Still, I managed to pass on my admiration for the Chad Mitchell Trio, if not necessarily with Chad specifically: In grade school our daughter Julia built a Chad Mitchell Trio tribute diorama. And in November 2014, at 28, our DC-based son Jesse attended the Chad Mitchell Trio’s 55th anniversary/farewell concert in Bethesda, MD.

A man sitting next to Jesse looked at him, then scanned everyone else in the audience, and told Jesse, “In 55 years, you’ll be the only one who remembers being here.”

NOTE 1: I was delighted to have Chad reach out when the initial version of this article was posted, and to set the record straight on his prison time and the non-existent “rift” between the Trio and Peter, Paul & Mary. It was like speaking with a long-lost friend, only we’d only “known” each other previously across footlights.

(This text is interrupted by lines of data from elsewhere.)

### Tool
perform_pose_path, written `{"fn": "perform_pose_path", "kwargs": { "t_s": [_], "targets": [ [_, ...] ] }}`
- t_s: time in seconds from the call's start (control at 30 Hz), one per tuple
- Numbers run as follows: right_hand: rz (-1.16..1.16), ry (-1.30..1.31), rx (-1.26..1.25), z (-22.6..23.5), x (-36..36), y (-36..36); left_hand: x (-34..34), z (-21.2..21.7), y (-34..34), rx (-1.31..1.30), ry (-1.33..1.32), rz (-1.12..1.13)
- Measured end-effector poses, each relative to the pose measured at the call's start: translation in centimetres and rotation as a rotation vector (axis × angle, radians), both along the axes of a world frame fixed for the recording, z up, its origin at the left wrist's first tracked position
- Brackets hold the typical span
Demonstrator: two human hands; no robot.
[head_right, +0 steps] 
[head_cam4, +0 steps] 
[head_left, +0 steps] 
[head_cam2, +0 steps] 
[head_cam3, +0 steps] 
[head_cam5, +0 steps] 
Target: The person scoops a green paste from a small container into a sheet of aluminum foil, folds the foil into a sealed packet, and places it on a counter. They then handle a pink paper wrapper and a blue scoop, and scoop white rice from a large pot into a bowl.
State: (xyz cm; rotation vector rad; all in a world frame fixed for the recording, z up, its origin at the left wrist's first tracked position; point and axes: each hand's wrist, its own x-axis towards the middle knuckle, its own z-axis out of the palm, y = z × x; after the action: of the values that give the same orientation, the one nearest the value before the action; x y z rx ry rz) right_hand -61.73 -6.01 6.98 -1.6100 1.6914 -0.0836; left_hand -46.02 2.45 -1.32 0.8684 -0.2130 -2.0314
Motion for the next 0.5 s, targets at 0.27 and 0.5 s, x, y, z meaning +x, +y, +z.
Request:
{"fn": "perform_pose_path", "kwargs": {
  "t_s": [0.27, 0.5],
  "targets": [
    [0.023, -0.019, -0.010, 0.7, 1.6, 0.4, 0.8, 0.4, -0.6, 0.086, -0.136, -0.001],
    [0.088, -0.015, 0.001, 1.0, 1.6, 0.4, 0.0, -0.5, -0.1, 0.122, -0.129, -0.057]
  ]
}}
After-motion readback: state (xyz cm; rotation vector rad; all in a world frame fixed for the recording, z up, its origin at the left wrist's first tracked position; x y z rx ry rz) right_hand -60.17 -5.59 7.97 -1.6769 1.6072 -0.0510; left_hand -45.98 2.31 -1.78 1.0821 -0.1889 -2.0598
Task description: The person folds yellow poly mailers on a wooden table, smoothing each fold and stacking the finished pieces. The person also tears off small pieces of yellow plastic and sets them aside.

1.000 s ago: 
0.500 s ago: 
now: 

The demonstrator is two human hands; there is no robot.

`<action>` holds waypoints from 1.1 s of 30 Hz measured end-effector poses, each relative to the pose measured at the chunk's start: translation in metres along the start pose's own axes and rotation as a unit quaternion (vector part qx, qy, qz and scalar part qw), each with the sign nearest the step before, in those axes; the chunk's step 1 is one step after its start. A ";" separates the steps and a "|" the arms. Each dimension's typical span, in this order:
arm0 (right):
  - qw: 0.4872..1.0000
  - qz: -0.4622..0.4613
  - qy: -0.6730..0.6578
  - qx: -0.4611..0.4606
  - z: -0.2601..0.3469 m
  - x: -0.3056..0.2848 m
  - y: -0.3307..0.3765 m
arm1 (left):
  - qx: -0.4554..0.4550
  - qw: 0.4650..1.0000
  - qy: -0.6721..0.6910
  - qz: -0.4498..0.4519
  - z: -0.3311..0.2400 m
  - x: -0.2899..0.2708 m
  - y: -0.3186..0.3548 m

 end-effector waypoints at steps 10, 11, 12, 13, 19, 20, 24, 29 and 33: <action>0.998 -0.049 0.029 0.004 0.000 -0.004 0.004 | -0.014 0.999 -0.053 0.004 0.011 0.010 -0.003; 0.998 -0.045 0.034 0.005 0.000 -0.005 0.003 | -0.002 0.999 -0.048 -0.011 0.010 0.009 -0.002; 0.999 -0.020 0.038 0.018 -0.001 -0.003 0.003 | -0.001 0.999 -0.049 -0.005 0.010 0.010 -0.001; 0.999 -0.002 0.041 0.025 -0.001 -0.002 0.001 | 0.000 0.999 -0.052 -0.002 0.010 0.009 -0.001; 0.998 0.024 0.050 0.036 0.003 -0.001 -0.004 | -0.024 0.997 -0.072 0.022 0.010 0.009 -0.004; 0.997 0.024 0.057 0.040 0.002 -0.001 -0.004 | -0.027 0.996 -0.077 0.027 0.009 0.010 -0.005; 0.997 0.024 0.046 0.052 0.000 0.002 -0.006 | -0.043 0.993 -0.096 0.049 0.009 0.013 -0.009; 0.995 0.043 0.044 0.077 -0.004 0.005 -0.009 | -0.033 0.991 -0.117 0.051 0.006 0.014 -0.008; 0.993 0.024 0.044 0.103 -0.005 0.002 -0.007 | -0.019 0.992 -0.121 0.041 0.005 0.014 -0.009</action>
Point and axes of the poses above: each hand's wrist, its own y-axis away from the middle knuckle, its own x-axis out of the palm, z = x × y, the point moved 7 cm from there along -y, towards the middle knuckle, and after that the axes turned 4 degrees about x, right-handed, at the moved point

NOTE 2: Many of the links here are audio only. There is quite a bit of video of both the early years and the reunions, and the era with John Denver in between. “Chad Mitchell Trio Then & Now” is an excellent 3-DVD set that is out of print, but there are periodically used copies for sale. Youtube also has more clips from the “Hootenanny” show. Full album audio is on Youtube for many of the LPs, and there have been several CD collections; some of that material is available on streaming services, as well.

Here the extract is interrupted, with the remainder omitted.